Below are the records; copy out every line that holds the word "shown".

╭─ DATA RECORDS

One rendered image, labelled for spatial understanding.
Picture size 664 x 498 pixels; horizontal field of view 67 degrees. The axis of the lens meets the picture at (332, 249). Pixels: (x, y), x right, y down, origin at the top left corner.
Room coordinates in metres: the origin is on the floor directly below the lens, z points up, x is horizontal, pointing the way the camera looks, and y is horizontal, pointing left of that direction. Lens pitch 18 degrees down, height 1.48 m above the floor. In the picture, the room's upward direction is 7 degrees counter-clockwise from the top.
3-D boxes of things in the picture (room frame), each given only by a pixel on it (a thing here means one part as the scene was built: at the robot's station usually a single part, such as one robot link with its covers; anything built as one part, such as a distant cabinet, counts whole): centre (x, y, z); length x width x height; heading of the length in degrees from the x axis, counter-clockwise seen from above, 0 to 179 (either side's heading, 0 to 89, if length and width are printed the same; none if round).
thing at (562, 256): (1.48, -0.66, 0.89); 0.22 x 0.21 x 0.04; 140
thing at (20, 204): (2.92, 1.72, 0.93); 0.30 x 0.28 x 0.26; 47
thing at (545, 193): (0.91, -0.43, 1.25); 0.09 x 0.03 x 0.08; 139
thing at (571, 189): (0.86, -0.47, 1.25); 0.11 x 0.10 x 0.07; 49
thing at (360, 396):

╰─
╭─ DATA RECORDS

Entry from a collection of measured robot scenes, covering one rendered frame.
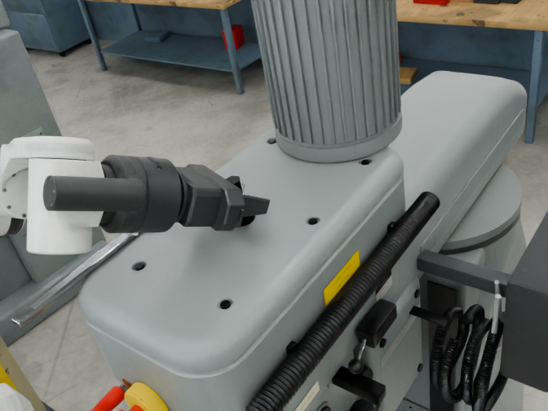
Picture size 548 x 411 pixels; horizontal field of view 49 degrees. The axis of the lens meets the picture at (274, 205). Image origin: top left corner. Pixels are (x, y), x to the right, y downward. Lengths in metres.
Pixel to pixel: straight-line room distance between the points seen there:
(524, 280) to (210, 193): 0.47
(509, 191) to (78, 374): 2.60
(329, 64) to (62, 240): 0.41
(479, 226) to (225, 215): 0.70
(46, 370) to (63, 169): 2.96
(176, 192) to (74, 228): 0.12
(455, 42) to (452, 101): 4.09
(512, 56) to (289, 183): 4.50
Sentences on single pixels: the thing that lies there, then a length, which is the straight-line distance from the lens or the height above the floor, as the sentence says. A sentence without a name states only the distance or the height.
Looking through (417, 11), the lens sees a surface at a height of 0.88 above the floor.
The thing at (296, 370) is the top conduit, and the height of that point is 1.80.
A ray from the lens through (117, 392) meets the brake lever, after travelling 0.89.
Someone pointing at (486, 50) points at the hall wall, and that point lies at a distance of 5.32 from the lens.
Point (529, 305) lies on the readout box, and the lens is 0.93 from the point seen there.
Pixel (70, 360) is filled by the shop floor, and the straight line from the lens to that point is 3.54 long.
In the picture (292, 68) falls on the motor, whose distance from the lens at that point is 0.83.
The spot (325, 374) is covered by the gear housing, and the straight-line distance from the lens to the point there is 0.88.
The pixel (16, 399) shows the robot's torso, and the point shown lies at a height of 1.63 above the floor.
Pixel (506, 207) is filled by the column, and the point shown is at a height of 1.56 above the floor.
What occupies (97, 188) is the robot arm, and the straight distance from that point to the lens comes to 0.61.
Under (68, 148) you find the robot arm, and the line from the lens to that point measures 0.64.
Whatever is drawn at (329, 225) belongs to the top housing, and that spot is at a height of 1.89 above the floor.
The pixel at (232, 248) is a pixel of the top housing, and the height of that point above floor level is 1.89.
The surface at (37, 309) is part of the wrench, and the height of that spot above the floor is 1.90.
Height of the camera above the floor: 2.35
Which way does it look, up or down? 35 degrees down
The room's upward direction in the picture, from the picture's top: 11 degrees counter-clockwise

╰─
╭─ DATA RECORDS

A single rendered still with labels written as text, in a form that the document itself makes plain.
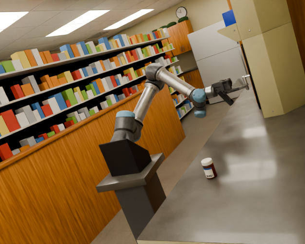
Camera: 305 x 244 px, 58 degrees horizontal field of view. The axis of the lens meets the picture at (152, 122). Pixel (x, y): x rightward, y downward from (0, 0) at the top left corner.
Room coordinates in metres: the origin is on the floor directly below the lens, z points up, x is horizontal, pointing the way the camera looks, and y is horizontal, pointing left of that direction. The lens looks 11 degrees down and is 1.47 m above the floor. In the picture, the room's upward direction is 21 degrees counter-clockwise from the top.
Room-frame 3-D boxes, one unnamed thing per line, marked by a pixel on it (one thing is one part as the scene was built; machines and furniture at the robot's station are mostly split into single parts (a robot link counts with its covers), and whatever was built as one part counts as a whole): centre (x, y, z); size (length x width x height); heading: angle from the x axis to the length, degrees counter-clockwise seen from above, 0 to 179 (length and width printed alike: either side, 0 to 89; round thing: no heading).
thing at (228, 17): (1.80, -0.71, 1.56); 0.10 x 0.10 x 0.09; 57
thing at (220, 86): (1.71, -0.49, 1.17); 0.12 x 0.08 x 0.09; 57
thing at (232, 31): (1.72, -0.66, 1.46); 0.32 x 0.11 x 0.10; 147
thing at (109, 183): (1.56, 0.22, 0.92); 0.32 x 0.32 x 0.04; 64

╰─

## ANSWER SPACE
The pixel (16, 399) shows the robot's torso, and the point shown lies at a height of 1.63 above the floor.
Pixel (506, 207) is filled by the column, and the point shown is at a height of 1.56 above the floor.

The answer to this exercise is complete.